The art-rock band Field Music – formed of brothers Peter and David Brewis – have taken on several guises over the past few years. On their 2018 album Open Here, the Sunderland musicians wrote songs that situated them distinctly in the post-Brexit malaise: their hometown was the first to declare that it had voted for Leave in the 2016 referendum, and the Brewises, inspired by fatherhood to develop a new-found connection to politics, responded with a record that seemed to take the result personally. “I’m sure it’ll be good fun/Making money at your kids’ expense/To a place where everything’s easy/Feeding my baby with stamps,” they sang on “Goodbye to the Country”.
Then, in January 2020, they released Making a New World, a strange, ultra-conceptual album that took them right out of the current moment. The songs were first composed for an Imperial War Museum project and considered the after-effects of the First World War. The album was wide-ranging and sophisticated in its subject matter, but listening to it felt jarring and confusing: were Field Music still interested in writing catchy songs, you wondered, or had they got bored of being one of the few bands still lurking from the mid-2000s heyday of guitar-led indie pop, and side-stepped right into the avant-garde?
Flat White Moon confirms that that was just a digression. On their eighth studio album, the pair have returned to what they’re best at: writing heartfelt pop tunes about everyday matters. That isn’t to say that this record is mundane – for Field Music’s charm has always been their jolty guitar melodies, sing-along vocals and novel instrumentation. And all of these pleasing attributes feature heavily here.
On “Do Me a Favour”, the Brewis brothers sing together in harmony. “When you are out there/With no one to hold on to/You’ll be strong enough,” they croon with a light touch, “enough” fluttering over four syllables. It’s one of the album’s most straightforward songs, but an exemplum of the duo’s sharp songwriting and crisp production. The acoustic guitars lose none of their acrylic twang even over rolling drums, while both brothers’ voices feel pleasingly elastic in their ability to twist and stretch.
The influence of the Beatles is felt more than ever before. It’s always been there in the charming, bright-boy ordinariness to the Brewises’ vocals – both brothers have tones not all too different from Paul McCartney’s, save for the different regional accents.
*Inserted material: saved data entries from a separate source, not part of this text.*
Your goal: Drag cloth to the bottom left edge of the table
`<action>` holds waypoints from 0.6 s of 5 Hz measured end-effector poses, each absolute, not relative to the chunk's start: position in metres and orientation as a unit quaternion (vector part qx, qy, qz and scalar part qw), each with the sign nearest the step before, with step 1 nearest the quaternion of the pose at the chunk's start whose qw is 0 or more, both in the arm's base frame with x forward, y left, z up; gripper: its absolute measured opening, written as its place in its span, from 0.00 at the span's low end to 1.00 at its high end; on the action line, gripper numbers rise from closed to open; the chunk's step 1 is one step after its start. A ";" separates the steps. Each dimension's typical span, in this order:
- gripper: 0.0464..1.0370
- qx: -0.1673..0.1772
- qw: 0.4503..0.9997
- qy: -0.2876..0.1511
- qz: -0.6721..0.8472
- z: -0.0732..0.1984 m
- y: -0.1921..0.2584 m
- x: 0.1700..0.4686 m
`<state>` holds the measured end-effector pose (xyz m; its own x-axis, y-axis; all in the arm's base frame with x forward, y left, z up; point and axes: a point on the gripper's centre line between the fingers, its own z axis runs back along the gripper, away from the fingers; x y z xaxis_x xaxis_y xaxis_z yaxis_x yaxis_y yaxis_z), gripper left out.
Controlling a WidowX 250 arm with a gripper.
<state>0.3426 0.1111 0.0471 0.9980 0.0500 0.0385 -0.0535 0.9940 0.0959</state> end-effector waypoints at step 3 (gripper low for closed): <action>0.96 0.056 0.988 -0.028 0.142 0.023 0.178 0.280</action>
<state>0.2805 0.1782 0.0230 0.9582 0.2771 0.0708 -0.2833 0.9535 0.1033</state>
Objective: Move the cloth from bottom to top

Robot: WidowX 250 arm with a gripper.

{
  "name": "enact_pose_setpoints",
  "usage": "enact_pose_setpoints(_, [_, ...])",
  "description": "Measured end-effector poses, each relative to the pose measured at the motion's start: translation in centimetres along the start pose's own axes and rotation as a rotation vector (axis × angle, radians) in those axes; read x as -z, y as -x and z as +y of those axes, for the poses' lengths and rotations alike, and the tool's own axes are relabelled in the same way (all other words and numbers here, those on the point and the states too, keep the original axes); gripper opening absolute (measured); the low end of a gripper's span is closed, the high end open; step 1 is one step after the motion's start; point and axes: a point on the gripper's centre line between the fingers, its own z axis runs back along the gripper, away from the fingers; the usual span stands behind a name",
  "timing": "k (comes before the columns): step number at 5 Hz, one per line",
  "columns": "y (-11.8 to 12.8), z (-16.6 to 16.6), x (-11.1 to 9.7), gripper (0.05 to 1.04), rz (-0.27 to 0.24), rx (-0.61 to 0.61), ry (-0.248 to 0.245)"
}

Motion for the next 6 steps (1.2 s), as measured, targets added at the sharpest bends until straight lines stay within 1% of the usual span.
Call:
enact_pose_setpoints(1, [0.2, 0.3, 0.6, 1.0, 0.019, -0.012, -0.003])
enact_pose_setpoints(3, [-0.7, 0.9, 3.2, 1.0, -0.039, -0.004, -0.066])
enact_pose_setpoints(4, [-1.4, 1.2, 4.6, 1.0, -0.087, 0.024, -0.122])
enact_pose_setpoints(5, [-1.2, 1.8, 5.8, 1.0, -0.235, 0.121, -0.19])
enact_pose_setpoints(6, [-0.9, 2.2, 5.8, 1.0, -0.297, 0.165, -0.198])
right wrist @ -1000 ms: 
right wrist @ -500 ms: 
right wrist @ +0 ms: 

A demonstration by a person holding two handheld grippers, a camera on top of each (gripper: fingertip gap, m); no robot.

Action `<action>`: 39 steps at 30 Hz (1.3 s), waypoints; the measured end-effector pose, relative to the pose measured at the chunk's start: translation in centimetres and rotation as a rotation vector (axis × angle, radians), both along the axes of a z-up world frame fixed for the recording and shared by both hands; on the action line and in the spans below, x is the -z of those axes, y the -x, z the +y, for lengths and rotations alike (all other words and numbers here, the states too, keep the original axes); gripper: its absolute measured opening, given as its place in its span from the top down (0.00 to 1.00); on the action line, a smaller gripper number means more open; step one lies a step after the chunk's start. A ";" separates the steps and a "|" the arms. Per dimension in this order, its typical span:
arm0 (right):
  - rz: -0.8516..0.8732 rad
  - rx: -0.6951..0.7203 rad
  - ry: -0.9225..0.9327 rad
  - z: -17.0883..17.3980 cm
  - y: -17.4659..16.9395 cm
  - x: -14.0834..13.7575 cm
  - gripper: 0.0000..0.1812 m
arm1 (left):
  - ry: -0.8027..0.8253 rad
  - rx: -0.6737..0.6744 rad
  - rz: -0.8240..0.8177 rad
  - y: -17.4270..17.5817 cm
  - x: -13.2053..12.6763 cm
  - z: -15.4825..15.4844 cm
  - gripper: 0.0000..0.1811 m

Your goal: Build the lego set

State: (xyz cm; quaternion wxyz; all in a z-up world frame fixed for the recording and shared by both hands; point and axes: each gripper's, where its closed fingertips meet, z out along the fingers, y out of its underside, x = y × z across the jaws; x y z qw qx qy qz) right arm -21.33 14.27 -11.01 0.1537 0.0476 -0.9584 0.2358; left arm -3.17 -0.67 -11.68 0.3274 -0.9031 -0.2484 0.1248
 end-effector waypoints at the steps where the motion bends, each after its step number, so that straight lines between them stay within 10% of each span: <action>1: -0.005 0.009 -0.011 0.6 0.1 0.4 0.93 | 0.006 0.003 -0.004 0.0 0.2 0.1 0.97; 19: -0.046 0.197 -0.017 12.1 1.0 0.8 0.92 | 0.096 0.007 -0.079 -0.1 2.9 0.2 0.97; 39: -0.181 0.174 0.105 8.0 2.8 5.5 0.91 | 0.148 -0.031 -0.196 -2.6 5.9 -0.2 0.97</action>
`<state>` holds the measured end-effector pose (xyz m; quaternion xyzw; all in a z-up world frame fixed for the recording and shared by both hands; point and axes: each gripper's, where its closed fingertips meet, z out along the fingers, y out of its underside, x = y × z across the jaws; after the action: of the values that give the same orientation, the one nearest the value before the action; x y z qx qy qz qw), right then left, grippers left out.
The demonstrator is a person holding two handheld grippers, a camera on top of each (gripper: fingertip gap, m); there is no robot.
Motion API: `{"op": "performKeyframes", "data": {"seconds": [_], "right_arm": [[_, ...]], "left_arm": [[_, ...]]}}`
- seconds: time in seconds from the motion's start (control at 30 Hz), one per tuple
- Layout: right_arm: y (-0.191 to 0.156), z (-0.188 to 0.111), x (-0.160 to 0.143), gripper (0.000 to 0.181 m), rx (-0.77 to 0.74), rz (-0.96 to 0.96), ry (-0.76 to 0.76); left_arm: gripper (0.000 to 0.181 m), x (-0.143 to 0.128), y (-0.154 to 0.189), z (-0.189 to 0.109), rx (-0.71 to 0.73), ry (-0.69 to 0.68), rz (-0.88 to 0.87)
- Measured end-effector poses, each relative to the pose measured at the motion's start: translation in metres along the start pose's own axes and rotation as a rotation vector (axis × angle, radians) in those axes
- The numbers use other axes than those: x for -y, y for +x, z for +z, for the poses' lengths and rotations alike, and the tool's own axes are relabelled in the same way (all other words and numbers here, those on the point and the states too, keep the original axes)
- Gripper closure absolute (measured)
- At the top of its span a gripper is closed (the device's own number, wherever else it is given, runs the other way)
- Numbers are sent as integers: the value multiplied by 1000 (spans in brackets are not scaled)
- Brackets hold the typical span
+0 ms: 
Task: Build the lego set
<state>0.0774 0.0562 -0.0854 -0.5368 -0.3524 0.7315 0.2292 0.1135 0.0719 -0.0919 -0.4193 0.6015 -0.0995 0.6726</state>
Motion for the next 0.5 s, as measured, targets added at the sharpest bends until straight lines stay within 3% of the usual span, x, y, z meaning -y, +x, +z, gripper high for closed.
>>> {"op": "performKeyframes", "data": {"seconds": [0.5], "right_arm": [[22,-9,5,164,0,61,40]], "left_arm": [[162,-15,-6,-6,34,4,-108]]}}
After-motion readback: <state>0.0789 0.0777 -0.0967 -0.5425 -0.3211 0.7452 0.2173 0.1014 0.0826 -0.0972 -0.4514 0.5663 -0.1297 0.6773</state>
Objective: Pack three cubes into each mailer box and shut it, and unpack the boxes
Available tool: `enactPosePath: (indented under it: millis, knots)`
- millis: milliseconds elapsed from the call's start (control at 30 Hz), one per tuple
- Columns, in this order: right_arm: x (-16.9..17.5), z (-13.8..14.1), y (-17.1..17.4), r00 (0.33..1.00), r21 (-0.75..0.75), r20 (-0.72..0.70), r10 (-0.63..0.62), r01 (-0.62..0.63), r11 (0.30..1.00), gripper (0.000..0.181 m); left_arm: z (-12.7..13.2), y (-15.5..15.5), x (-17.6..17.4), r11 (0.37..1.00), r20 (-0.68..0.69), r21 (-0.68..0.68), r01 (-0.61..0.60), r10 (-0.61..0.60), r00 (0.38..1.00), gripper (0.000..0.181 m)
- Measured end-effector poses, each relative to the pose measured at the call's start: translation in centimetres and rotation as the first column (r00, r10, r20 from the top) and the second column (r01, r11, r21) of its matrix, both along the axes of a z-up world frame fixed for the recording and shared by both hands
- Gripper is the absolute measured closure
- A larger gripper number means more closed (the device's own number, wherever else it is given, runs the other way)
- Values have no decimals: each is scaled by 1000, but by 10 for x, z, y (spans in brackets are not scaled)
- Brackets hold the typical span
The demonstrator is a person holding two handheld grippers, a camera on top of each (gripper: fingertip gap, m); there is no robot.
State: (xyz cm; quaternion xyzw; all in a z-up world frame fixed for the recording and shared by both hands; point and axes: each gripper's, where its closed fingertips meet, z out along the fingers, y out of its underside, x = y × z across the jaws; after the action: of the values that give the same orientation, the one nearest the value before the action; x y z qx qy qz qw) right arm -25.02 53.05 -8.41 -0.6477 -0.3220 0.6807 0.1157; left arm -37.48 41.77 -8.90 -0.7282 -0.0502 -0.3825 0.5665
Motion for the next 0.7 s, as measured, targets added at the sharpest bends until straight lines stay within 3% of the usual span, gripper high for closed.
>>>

But here there are also shards of Lennon and McCartney-esque writing in the string-led “When You Last Heard from Linda”, whose off-kilter melancholy makes it sound like a Revolver B-side. “How could she leave you/When you needed her so/Do you think she knew?” ends the track, a despondent meditation on grown-up loneliness. Album opener “Orion from the Street” sits somewhere between “Lucy in the Sky With Diamonds” and the nursery rhyme “Row, Row, Row Your Boat”, its quasi-hallucinogenic quality making the song the vaguest, most impressionistic, on the record – and one of the bleakest: “A wish to fall in the deepest sleep/If death is but a dream.”
Between these snappy melodies and quirky riffs lies a darker sensibility. Field Music’s inherent playfulness (most evident in the smallest of musical ideas – the “ooh la-la-la” of “No Pressure”, and the Beach Boys-reminiscent call and response of “Invisible Days”) rubs up against the often obscure sadness of their lyrics, which speak of loss and grief, and the strange guilt of dealing with those experiences while having to get on with the social interactions that come with each new day. The bubbling synths of “The Curtained Room” brighten the track, even though its lyrics weigh heavy like a eulogy. A maraca leads “Meant to Be”, almost disguising the despair at its heart: “Never was I the boy I was meant to be.”
It’s this tension that makes Field Music’s writing so intriguing and so perfectly human – and proves that to hang an album over a concept, or even to attempt to mark a specific time and place with songs, is not necessarily to make a record more believable. It’s the Brewises’ day-to-day matter-of-factness that makes Flat White Moon so warm.